Nel corso del discorso, Trump ha indirizzato critiche e insulti verso numerosi bersagli. Ha attaccato giornalisti, rappresentanti democratici come Alexandria Ocasio-Cortez, comici e personaggi pubblici che lo hanno criticato. Fra questi, ha incluso Bruce Springsteen, il leggendario cantante rock, dicendosi sorpreso dalle sue condizioni: “è messo male, cosa gli è successo?”. Le invettive hanno costruito un quadro dove il presidente si presenta come assediato da un’opposizione diffusa e organizzata.
Lo sfogo contro l’ossessione mediatica
Trump ha lamentato pubblicamente il focus costante della stampa su di lui, affermando: “Questo posto è il più grande gruppo di persone affette da sindrome da ossessione per Trump”. L’espressione sintetizza la percezione del presidente circa la copertura mediatica ricevuta, interpretata come eccessiva e ostile.
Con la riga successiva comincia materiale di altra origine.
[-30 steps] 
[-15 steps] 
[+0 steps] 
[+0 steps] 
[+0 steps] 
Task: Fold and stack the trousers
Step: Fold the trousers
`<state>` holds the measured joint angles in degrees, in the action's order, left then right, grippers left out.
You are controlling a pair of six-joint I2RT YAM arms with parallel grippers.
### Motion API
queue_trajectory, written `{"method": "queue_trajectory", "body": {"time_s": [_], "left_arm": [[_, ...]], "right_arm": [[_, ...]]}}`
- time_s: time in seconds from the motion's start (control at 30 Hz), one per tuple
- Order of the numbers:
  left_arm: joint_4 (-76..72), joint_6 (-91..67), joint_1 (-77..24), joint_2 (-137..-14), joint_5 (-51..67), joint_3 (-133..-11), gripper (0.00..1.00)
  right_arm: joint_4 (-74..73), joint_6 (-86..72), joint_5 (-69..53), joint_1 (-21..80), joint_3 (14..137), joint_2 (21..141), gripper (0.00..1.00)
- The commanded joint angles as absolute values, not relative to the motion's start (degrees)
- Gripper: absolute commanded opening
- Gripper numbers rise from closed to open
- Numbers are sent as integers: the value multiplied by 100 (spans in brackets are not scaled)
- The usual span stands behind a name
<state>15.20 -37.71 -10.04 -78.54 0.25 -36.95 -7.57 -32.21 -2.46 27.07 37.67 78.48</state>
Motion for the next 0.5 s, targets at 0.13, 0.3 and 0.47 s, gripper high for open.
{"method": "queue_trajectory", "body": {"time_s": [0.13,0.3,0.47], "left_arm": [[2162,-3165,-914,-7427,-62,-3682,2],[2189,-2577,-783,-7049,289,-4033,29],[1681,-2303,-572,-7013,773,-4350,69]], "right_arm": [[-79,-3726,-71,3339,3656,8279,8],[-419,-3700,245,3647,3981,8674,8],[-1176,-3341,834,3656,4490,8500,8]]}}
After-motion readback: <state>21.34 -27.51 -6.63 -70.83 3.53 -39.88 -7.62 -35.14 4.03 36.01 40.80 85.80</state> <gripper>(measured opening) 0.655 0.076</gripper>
Nel contesto più ampio, il discorso riflette un’escalation nelle tensioni tra la presidenza e le istituzioni giornalistiche americane.
Nel frattempo, una peculiarità nel modo di operare di Trump emerge dalle testimonianze di molti corrispondenti della Casa Bianca: il presidente risponde spesso direttamente a telefonate, anche da numeri sconosciuti, e parla con i giornalisti senza conoscerli previamente. Questo comportamento denota un approccio diretto e personalizzato, talvolta sorprendente per gli standard presidenziali.
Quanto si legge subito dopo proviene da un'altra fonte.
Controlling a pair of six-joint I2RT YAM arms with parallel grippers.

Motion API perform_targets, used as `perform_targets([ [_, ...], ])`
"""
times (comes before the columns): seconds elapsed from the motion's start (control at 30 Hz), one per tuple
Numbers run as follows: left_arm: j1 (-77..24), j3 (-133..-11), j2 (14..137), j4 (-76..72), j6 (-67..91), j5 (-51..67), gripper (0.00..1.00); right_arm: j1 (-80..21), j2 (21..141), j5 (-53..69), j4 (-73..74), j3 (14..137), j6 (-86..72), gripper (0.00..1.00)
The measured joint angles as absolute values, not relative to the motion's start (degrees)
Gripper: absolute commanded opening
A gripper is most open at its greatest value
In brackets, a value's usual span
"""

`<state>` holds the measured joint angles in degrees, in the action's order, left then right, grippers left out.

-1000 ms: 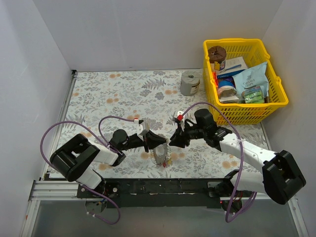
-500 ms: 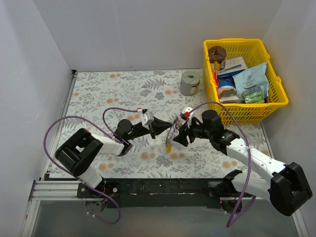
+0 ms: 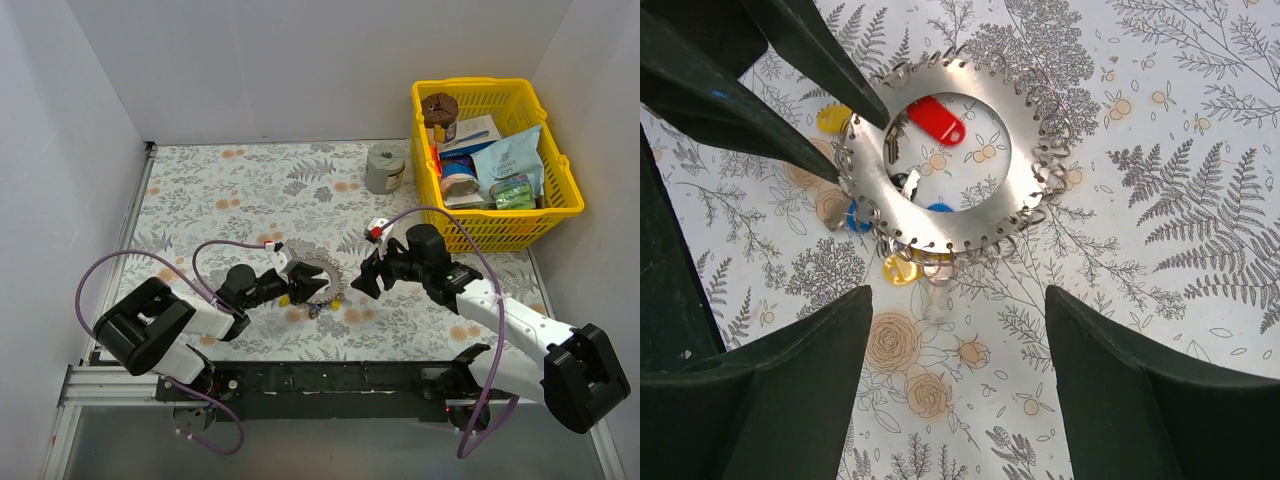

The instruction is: Put the keys on the keyring

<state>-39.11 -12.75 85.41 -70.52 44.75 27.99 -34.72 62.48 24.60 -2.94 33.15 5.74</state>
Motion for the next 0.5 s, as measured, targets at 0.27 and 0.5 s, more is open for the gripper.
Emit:
perform_targets([
  [0.27, -39.11, -12.82, 79.24, -65.78, 42.41, 25.21, 0.87, -34.61, 63.09, 24.6, -2.98, 33.15, 4.95, 0.82],
  [0.5, -39.11, -13.87, 77.8, -62.85, 43.24, 22.63, 0.98, -34.61, 62.92, 24.56, -3.01, 33.15, 4.62, 0.89],
])
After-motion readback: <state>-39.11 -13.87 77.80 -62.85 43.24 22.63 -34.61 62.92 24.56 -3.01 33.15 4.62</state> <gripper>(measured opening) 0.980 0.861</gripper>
L’associazione dei corrispondenti non ha risparmiato critiche e frecciate indirizzate al presidente, mantenendo il tono tradizionalmente critico dell’evento. L’atmosfera generale è stata quella di uno scontro verbale reciproco, dove entrambe le parti hanno colto l’occasione per affermare la propria visione.
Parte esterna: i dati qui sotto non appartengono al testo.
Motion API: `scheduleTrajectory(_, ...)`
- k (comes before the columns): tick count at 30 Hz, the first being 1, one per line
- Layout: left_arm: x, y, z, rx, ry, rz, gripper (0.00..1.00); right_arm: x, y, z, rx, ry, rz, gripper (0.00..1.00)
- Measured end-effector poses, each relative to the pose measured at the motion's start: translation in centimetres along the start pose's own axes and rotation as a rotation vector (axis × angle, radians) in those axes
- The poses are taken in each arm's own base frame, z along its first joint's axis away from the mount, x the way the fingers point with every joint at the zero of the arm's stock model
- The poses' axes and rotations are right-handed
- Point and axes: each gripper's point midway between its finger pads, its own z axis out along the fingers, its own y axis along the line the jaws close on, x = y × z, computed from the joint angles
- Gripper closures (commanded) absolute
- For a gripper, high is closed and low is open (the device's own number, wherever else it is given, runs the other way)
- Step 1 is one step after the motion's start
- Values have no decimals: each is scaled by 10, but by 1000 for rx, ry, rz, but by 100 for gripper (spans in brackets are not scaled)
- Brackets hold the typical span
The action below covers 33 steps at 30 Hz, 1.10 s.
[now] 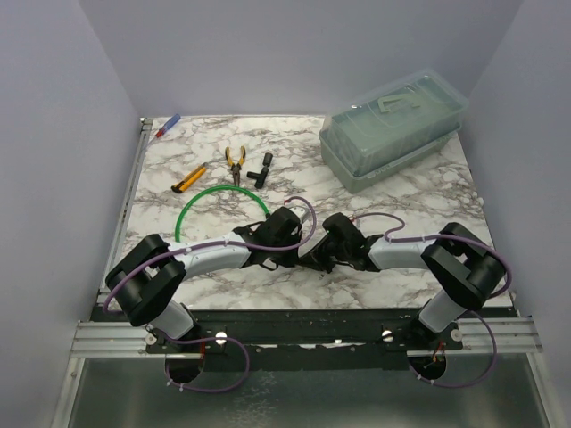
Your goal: Unlock with the key
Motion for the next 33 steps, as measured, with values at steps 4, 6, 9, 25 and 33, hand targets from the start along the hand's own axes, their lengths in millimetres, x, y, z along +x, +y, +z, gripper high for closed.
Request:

Toni da campagna e scenari geopolitici
Il linguaggio utilizzato da Trump durante il gala non ha nascosto ambizioni di tipo elettorale, nonostante la natura formale e istituzionale dell’evento. Questa commistione tra registro presidenziale e campagna politica rispecchia una strategia comunicativa dove la linea di confine tra governo e lotta politica si assottiglia progressivamente. Trump ha affermato, secondo agi.it, di stare “parlando con loro proprio ora”, riferendosi presumibilmente a negoziazioni o comunicazioni in corso.
In parallelo al gala, da giorni si moltiplicano segnali dei militari americani che lasciano intendere un’imminente escalation in qualche contesto geopolitico, sebbene i dettagli specifici rimangono poco chiariti. Questo sviluppo aggiunge un livello di complessità al clima politico complessivo, dove le tensioni internazionali si intersecano con i conflitti domestici tra poteri.
Preoccupazioni crescenti emergono anche all’interno della coalizione repubblicana a proposito dei nuovi dazi promossi dall’amministrazione Trump. Il timore è che politiche commerciali aggressive possano incidere negativamente sugli equilibri economici interni, potenzialmente penalizzando il partito alle elezioni di midterm qualora il caro-vita continui a rappresentare una priorità per l’elettorato. Questo divario tra la retorica presidenziale e le preoccupazioni strategiche del partito rivela fratture significative nel fronte conservatore americano.